Task goal :: Copy out the data line by line exactly, from its start to the line bearing "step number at", inclusive.

Data for review ::
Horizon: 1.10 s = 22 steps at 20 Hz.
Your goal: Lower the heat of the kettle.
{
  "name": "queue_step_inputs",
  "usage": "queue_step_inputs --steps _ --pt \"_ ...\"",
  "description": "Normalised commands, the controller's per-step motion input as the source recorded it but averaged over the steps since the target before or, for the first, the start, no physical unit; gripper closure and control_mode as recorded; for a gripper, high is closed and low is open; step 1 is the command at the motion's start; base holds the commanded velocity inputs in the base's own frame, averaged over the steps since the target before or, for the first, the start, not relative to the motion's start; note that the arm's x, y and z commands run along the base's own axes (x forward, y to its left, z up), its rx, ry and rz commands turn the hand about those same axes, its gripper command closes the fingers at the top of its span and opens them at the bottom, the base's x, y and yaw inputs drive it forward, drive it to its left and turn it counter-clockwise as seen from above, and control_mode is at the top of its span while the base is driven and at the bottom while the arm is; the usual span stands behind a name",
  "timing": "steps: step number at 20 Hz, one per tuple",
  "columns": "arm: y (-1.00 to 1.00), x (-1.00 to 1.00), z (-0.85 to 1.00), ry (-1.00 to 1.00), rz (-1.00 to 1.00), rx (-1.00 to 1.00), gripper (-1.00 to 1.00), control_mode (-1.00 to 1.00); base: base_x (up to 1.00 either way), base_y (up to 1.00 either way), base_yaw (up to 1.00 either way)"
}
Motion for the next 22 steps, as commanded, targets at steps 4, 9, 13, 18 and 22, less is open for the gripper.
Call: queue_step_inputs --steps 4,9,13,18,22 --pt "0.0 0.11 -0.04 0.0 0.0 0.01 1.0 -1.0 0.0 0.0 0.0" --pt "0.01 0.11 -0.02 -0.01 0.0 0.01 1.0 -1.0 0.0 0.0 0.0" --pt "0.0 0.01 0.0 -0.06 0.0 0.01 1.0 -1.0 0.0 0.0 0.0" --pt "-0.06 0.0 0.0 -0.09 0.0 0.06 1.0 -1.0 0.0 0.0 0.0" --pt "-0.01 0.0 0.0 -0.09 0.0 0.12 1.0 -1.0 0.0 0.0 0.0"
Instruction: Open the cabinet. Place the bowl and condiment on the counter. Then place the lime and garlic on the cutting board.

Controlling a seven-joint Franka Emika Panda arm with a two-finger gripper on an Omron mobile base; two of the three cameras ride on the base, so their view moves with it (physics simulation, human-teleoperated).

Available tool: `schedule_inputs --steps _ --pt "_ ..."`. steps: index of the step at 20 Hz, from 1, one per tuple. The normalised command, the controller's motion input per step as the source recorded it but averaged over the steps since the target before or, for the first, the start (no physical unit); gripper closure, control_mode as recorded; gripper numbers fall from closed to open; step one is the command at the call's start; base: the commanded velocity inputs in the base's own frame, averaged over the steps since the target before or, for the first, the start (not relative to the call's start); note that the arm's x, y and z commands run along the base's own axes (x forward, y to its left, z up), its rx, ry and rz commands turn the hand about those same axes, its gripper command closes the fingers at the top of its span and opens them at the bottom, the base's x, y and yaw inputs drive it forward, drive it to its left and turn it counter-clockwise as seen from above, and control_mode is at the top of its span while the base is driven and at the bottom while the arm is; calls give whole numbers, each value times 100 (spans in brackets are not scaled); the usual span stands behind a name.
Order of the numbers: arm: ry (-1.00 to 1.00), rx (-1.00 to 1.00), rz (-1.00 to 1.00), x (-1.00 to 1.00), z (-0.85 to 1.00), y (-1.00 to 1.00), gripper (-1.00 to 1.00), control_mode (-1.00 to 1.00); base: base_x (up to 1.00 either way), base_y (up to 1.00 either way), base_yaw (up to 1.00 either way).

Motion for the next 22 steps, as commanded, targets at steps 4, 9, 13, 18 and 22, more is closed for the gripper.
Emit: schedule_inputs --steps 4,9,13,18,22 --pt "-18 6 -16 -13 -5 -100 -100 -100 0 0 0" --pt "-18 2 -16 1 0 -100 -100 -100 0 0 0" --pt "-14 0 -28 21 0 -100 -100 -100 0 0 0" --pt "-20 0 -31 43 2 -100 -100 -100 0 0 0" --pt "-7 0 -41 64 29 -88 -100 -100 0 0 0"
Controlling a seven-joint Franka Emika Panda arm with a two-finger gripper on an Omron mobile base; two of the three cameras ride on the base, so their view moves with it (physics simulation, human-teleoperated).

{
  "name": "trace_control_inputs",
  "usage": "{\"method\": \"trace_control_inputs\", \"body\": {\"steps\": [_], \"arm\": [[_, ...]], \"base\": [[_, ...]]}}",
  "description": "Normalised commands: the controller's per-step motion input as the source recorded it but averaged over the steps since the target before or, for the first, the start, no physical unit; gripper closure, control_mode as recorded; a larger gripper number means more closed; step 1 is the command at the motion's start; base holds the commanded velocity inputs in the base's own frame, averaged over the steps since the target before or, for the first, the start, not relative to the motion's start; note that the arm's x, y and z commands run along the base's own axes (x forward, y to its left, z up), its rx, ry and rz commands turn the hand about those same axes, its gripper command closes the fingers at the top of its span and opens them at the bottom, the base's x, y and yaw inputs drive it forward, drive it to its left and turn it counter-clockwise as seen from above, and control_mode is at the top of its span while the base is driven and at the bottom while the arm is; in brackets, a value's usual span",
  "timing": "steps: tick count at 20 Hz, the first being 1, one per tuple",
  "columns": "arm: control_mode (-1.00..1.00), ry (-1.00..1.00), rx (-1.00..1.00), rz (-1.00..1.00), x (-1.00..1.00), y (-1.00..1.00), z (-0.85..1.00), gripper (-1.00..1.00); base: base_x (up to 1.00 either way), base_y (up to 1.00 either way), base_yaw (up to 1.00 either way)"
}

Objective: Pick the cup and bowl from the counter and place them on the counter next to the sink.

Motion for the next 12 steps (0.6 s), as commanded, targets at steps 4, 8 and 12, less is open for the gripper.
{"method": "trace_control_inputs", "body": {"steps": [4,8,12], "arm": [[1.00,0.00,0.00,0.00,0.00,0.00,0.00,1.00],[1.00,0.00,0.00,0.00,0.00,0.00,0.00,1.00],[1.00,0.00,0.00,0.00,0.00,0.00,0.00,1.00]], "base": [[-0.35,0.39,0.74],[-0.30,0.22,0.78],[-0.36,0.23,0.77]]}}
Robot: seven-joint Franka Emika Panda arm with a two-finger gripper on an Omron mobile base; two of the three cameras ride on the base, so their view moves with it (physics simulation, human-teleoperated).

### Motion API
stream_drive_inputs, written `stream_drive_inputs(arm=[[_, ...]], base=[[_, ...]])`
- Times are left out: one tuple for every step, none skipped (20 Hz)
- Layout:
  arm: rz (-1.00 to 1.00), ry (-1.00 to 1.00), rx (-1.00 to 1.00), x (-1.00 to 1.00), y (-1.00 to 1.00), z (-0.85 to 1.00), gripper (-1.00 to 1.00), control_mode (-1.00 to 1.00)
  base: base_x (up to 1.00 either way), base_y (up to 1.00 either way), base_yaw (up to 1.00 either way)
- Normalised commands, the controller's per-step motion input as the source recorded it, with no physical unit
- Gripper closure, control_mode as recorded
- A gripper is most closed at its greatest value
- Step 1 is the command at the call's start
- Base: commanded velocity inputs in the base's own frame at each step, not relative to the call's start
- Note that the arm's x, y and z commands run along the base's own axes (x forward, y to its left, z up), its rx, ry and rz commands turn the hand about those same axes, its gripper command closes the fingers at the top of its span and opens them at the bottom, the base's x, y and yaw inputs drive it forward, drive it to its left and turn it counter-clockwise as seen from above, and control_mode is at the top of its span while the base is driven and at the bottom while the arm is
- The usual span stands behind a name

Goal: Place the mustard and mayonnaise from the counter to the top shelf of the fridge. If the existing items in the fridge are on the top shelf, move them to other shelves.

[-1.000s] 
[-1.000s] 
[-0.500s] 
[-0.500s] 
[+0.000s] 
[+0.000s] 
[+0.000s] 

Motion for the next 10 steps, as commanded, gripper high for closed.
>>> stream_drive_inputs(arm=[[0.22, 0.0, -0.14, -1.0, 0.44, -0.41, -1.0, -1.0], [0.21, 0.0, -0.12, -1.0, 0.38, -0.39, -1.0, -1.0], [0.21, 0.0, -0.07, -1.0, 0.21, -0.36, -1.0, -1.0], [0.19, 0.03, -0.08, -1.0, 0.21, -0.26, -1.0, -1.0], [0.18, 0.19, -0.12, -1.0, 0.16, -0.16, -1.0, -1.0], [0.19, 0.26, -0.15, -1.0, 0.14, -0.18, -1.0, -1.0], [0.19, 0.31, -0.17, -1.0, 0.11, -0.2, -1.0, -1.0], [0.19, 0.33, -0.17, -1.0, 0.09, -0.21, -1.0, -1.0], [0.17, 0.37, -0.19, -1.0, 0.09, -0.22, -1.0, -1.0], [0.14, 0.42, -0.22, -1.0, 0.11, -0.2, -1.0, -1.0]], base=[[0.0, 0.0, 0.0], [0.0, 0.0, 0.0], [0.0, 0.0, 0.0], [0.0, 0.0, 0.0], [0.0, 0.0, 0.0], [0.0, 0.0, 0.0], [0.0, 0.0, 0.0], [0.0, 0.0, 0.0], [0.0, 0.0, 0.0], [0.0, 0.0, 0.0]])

Reply ::
Horizon: 1.10 s = 22 steps at 20 Hz.
Your goal: Lower the heat of the kettle.
{
  "name": "queue_step_inputs",
  "usage": "queue_step_inputs --steps _ --pt \"_ ...\"",
  "description": "Normalised commands, the controller's per-step motion input as the source recorded it but averaged over the steps since the target before or, for the first, the start, no physical unit; gripper closure and control_mode as recorded; for a gripper, high is closed and low is open; step 1 is the command at the motion's start; base holds the commanded velocity inputs in the base's own frame, averaged over the steps since the target before or, for the first, the start, not relative to the motion's start; note that the arm's x, y and z commands run along the base's own axes (x forward, y to its left, z up), its rx, ry and rz commands turn the hand about those same axes, its gripper command closes the fingers at the top of its span and opens them at the bottom, the base's x, y and yaw inputs drive it forward, drive it to its left and turn it counter-clockwise as seen from above, and control_mode is at the top of its span while the base is driven and at the bottom while the arm is; the usual span stands behind a name",
  "timing": "steps: step number at 20 Hz, one per tuple",

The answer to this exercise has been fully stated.